--- Task objective ---
Exactly as they appear below, repeat the lines from the one with "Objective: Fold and" through the one with "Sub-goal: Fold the", and no others.

--- Raw data ---
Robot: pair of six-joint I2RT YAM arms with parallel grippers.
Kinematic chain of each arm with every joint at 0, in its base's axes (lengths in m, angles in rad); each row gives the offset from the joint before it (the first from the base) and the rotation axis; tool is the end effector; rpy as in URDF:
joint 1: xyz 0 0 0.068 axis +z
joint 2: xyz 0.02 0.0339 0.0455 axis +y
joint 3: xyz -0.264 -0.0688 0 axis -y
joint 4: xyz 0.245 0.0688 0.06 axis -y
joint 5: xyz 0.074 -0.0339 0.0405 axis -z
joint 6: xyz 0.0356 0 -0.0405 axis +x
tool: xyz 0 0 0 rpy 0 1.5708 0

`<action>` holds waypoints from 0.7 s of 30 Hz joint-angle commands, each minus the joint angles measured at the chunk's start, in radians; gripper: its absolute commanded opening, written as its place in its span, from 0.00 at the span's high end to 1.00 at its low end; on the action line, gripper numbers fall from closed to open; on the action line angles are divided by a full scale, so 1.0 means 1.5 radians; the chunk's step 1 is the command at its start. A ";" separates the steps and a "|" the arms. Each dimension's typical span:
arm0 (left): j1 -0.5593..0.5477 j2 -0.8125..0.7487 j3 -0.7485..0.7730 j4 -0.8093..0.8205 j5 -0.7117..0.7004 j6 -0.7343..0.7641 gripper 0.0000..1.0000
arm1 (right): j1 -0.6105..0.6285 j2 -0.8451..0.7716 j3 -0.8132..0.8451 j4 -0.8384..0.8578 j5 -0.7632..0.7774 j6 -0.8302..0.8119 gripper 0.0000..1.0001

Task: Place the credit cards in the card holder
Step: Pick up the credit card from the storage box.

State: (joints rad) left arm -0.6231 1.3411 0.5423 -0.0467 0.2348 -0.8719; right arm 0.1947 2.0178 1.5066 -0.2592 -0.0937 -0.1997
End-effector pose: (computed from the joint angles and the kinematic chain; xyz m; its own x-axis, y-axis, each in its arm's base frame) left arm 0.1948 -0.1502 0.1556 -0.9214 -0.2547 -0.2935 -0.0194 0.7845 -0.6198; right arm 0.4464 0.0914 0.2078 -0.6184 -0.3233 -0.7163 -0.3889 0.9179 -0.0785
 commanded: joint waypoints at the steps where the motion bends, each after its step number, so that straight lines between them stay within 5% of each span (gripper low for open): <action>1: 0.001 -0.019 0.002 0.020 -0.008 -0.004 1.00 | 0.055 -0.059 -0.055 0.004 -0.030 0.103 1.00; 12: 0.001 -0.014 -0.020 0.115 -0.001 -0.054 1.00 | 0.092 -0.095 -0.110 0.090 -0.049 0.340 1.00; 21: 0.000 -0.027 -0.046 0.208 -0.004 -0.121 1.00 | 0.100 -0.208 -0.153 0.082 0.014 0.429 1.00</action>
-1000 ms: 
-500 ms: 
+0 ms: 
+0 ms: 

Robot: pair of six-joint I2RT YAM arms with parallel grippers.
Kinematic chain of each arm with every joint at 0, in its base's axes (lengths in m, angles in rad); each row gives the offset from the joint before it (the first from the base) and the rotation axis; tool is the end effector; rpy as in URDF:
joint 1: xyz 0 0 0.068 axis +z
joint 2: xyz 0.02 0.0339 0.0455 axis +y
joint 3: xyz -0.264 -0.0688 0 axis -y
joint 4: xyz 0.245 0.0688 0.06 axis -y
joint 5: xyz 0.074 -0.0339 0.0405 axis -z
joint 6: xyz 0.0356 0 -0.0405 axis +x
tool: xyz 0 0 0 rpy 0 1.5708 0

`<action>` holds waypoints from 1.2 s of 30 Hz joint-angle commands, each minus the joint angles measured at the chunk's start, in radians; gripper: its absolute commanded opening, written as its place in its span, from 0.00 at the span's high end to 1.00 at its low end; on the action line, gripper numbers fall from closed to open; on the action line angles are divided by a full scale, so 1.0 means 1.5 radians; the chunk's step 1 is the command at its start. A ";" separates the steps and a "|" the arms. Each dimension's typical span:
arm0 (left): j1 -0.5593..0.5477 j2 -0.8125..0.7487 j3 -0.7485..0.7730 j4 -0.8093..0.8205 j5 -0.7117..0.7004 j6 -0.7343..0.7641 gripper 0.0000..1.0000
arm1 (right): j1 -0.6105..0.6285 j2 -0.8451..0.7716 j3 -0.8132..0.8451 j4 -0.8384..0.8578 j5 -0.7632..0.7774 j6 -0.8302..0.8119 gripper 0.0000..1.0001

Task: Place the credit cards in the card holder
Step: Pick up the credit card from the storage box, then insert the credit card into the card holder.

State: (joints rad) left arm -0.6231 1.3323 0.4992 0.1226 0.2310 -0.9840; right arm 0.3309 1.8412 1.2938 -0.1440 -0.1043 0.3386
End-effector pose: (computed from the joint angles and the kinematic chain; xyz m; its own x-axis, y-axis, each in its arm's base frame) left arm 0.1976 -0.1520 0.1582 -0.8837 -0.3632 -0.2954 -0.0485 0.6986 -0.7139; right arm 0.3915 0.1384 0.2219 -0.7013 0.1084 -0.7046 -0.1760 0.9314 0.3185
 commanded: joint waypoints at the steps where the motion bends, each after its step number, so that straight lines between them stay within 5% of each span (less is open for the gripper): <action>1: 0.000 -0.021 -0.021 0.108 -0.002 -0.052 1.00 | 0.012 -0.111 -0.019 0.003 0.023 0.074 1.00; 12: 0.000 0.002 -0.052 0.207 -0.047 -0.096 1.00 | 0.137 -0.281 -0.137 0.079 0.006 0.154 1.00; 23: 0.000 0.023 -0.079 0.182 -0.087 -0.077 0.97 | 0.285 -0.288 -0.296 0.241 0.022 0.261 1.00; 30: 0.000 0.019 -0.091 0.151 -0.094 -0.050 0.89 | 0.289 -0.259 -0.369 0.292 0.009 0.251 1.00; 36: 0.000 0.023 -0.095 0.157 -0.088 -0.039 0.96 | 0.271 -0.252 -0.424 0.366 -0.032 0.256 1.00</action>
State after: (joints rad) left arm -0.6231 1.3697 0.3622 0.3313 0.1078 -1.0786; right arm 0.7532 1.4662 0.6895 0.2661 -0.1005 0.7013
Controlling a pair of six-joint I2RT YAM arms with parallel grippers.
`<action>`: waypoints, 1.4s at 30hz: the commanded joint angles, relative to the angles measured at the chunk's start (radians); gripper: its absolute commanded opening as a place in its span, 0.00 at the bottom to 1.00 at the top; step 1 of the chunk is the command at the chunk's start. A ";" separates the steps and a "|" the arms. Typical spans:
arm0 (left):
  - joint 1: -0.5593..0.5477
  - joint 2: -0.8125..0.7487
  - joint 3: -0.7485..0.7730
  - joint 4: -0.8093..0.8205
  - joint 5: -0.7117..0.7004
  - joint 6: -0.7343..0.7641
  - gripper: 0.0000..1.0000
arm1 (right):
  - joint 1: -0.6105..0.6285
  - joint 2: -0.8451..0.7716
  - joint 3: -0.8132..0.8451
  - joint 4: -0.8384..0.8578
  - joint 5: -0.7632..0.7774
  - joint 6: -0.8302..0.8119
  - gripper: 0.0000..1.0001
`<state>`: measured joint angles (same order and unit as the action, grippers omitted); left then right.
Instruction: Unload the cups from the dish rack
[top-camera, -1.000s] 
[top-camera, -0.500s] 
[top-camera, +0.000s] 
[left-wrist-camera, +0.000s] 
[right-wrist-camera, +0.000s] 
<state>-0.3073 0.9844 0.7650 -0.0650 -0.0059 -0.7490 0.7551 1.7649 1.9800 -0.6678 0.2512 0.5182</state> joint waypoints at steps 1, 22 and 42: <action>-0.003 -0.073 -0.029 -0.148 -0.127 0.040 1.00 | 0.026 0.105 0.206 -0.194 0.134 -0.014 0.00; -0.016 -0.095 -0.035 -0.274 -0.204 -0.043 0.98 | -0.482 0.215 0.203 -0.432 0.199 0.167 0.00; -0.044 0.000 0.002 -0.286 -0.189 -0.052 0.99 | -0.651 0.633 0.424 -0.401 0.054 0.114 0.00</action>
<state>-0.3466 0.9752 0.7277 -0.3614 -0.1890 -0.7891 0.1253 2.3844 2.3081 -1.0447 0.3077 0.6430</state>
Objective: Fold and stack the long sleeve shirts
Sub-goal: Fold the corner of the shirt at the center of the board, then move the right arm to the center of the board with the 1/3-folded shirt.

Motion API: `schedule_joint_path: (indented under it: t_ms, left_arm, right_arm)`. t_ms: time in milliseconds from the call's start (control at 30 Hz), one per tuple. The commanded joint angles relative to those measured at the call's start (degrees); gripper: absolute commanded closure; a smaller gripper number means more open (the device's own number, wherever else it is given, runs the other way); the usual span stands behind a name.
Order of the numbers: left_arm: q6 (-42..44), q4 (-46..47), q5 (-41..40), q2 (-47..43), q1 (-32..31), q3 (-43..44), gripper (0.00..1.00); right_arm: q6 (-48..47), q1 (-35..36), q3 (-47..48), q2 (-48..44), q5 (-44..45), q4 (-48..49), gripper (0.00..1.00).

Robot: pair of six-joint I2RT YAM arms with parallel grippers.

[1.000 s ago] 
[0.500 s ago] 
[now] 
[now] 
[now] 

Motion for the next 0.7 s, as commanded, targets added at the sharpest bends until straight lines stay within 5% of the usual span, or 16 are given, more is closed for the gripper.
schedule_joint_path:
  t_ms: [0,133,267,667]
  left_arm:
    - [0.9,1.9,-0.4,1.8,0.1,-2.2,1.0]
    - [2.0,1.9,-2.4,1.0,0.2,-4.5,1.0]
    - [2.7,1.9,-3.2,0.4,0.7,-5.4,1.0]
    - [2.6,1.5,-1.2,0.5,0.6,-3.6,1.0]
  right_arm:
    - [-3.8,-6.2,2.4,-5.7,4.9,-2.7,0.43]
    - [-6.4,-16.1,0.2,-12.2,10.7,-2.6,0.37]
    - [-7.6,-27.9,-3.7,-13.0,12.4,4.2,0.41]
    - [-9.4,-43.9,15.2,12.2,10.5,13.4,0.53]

--- Result for this exercise ---
Objective: Fold and stack the long sleeve shirts
Sub-goal: Fold the corner of the shirt at the center of the board, then move the right arm to the center of the board with the 1/3-folded shirt.

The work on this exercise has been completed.